KnowOrNot is an open-source framework that enables users to develop their own customized evaluation data and pipelines for evaluating out-of-knowledge base robustness, i.e. whether large language models (LLMs) can properly recognize the boundaries of their knowledge and abstain from answering when they don't know the answer.
- Unified, high-level API that streamlines the process of setting up and running robustness benchmark (only a source document is required to get the pipeline running)
- Modular architecture emphasises extensibility and flexibility, allowing users to easily integrate their own LLM clients and RAG settings
- Rigorous data modeling design ensures experiment reproducibility, reliability and traceability
- Comprehensive suite of tools for users to customize their pipelines
- Create and activate a virtual environment. Install uv.
python3 -m venv knowornot
source knowornot/bin/activate
pip install uv
- Download the source code and enter the created source directory.

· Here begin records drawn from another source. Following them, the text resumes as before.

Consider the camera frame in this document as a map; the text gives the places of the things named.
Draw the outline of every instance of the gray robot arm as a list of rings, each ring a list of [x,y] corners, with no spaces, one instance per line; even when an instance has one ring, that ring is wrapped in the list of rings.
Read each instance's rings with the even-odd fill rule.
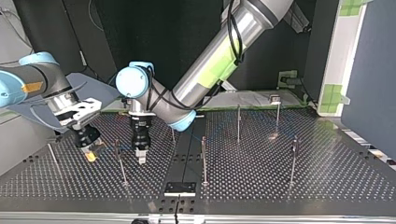
[[[265,30],[274,28],[291,3],[292,0],[242,0],[233,14],[242,38],[242,51]],[[117,88],[126,97],[136,99],[142,105],[140,107],[155,113],[171,128],[183,132],[195,118],[194,107],[237,67],[229,31],[229,27],[222,27],[172,91],[152,78],[154,67],[151,63],[141,62],[132,62],[118,73]],[[238,43],[235,30],[231,36],[233,42]]]
[[[99,114],[102,103],[92,98],[80,101],[59,64],[47,52],[21,58],[20,65],[0,67],[0,107],[41,95],[60,124],[73,132],[76,147],[89,161],[95,161],[104,144],[99,131],[89,122]]]

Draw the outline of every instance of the metal table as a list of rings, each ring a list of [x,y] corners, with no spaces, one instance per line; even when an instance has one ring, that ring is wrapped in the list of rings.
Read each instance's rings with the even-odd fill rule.
[[[104,114],[93,122],[108,145],[100,160],[85,161],[70,136],[53,145],[59,165],[42,149],[0,177],[0,218],[42,214],[16,213],[26,211],[171,219],[396,217],[396,173],[314,110],[284,109],[278,128],[275,110],[242,110],[241,116],[239,144],[236,111],[206,112],[176,135],[176,143],[170,128],[155,119],[148,161],[139,165],[129,149],[128,118]],[[295,135],[301,150],[290,184]],[[202,185],[203,136],[207,186]],[[111,147],[117,137],[125,152],[128,187],[121,184]],[[195,197],[164,197],[170,182],[196,183]]]

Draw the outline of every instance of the light blue joint cap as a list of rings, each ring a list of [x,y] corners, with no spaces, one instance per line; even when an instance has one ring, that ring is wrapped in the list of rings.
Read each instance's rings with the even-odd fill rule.
[[[27,93],[22,91],[24,82],[17,76],[0,71],[0,107],[15,105],[24,101]]]
[[[152,64],[152,63],[146,63],[146,62],[130,62],[129,63],[129,66],[130,67],[134,67],[134,66],[142,66],[142,67],[149,67],[149,66],[151,66],[152,67],[152,70],[154,70],[154,64]]]
[[[175,129],[178,132],[184,132],[186,129],[190,127],[192,122],[195,120],[195,116],[197,115],[197,112],[195,110],[192,110],[189,115],[184,117],[183,119],[179,120],[178,122],[175,122],[173,124],[169,124],[169,127],[172,129]]]
[[[126,67],[117,74],[116,86],[122,95],[129,98],[139,98],[149,88],[149,78],[142,68]]]
[[[52,55],[48,52],[38,52],[25,56],[20,59],[20,65],[26,65],[30,63],[56,63],[58,64]]]

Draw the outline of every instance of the white wall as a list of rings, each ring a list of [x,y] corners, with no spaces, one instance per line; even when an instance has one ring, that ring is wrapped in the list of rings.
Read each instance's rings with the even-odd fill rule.
[[[1,0],[0,7],[8,8],[13,12],[17,12],[12,0]],[[25,36],[21,23],[18,21],[18,19],[13,16],[9,16],[8,13],[6,15],[12,24],[14,24],[17,31],[22,36]],[[0,63],[17,61],[20,57],[28,55],[31,49],[20,41],[18,36],[12,31],[12,28],[9,27],[9,24],[3,17],[4,16],[0,16]],[[17,64],[18,63],[13,63],[1,66],[12,66]]]
[[[0,7],[16,12],[12,0],[0,0]],[[8,17],[17,31],[24,36],[21,23]],[[31,49],[24,45],[0,15],[0,63],[17,61],[28,55]],[[0,66],[16,66],[18,63]],[[33,123],[21,115],[0,108],[0,175],[35,153],[47,144],[54,132],[42,125]]]
[[[324,87],[327,84],[342,85],[341,94],[343,96],[347,94],[347,87],[359,43],[365,10],[366,5],[361,7],[359,15],[338,16],[336,20],[319,97],[318,113],[323,117],[341,117],[342,115],[343,104],[338,105],[336,113],[320,112],[321,101],[325,90]]]

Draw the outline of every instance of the vertical post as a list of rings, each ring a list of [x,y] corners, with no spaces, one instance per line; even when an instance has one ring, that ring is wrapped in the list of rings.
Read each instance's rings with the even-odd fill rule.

git clone git@github.com:govtech-responsibleai/KnowOrNot.git
cd knowornot
- Install the library
uv pip install .
-
Set up environment variables in a
.env
file, depending on the LLM provider of choice. The sample scriptexample/quickstart_pipeline.py
depends on OpenAI and would require OpenAI environment variables. Refer toenv.example
for an example. -
Run a sample evaluation pipeline.
uv run python example/quickstart_pipeline.py
Refer to quickstart.md for more information and quickstart_pipeline.py for an end-to-end example flow.
- OpenAI: use
add_openai()
method - Gemini API: use
add_gemini()
method - Azure: use
add_azure()
method - OpenRouter: use
add_openrouter()
method
- Asynchronous: use
run_experiment_async
,evaluate_experiment_async
method - Synchronous: use
run_experiment
,evaluate_experiment
method
- Leave-one-out: Remove a fact from the model's context and test if it can still answer correctly (measures memorization)
- Random (Synthetic): Create questions the model shouldn't know based on provided context (tests abstention capability)
- DIRECT: No context provided - tests raw model knowledge
- BASIC_RAG: Provides semantically relevant context using embedding similarity
- LONG_IN_CONTEXT: Provides all available context
- HYDE_RAG: Uses hypothetical document embeddings for more effective retrieval
- Create custom evaluation metrics
- Measure abstention rates, hallucination tendencies, and answer accuracy
- Compare performance across different retrieval methods and models
KnowOrNot consists of several integrated components that are key to handling and generating the data artifacts:
- FactManager: Extracts structured facts from documents
- QuestionExtractor: Generates diverse question-answer pairs
- ExperimentManager: Creates and runs knowledge boundary experiments
- RetrievalStrategies: Implements different context retrieval methods
- Evaluator: Assesses model responses with customizable metrics
- DataLabeller: Orchestrates human labelling process for validation of LLM evaluations.
This project is licensed under the Creative Commons Attribution 4.0 International License.